British photographer and educator

Jonathan Shaw is a British photographer and educator.

== Photography ==
Shaw's work has been shown at Leeds Met Gallery, Goethe Institute in Dresden, Germany and Birmingham Museum and Art Gallery.

Shaw is a Fellow of the Royal Photographic Society and is a member of the society's 'Multimedia and Narrative Distinction Panel' alongside Andy Golding (University of Westminster) and Daniel Meadows among others.

He is chair of the board of directors of Birmingham Open Media, and a trustee of The Photographers' Gallery; and sits on the advisory board for Photomediations Machine.

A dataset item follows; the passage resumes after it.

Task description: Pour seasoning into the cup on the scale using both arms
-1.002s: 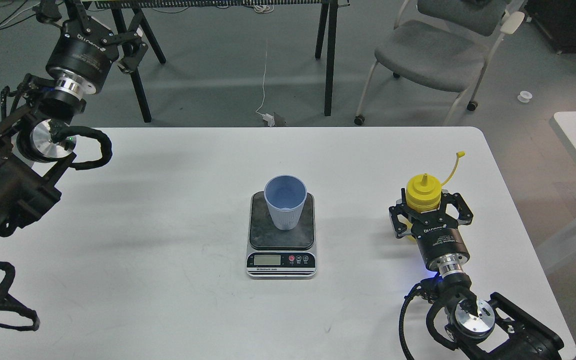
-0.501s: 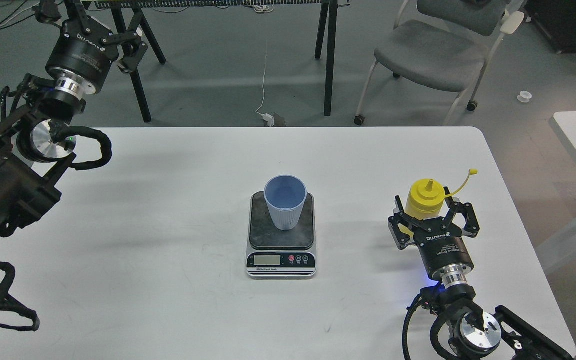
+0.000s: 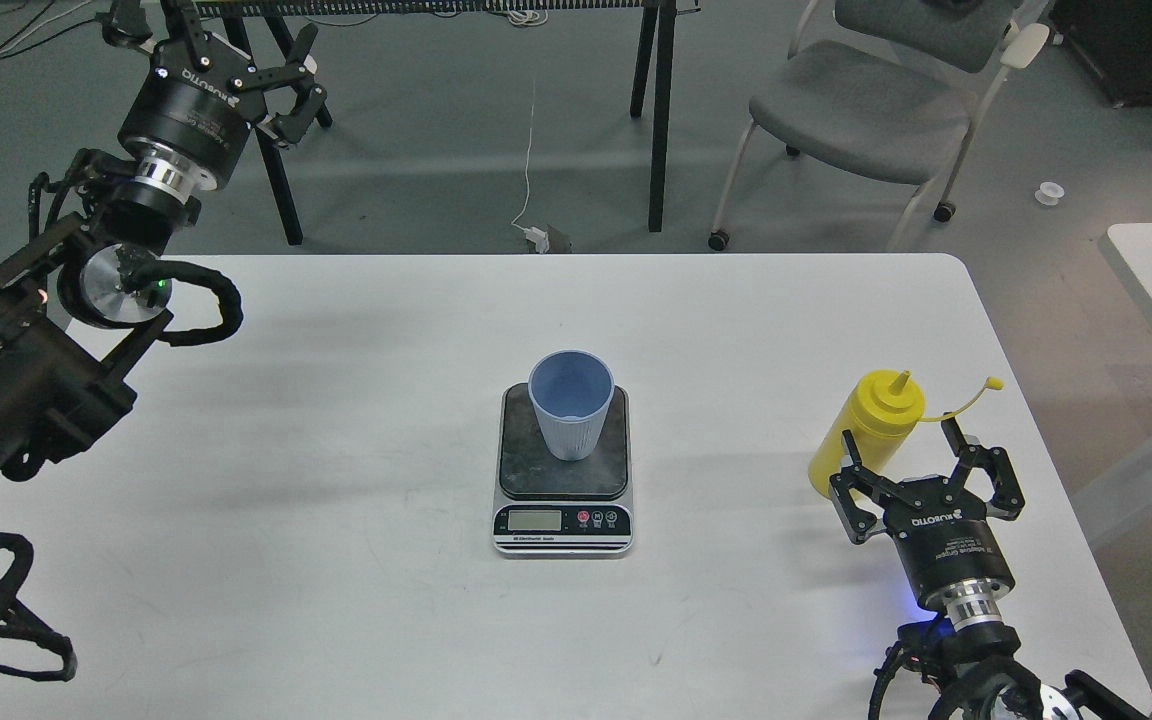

He was chair of the Association for Photography in Higher Education from 2014 to 2017. He sits on the editorial board of Media Practice & Education, and was a guest editor of a "special disrupted issue" of the Journal of Media Practice in May 2018. He is the international member of the academic board of the Photography Studies College, Melbourne, Australia, and a visiting professor at Bournemouth University's Centre for Excellence in Media Practice.

==Publications==
===Publications by Shaw===
- Crash. The New Art Gallery Walsall (2009)
- Newfotoscapes. A multi-platform open book (2014)

===Publications with contributions by Shaw===
- Time|Motion. Dewi Lewis (2003)
- (re)collect. Pavilion (2006)

==Exhibitions==
- 2009: Crash, The New Art Gallery Walsall
- 2010: On The Move, Estorick Collection, London. Group exhibition curated by Jonathan Miller.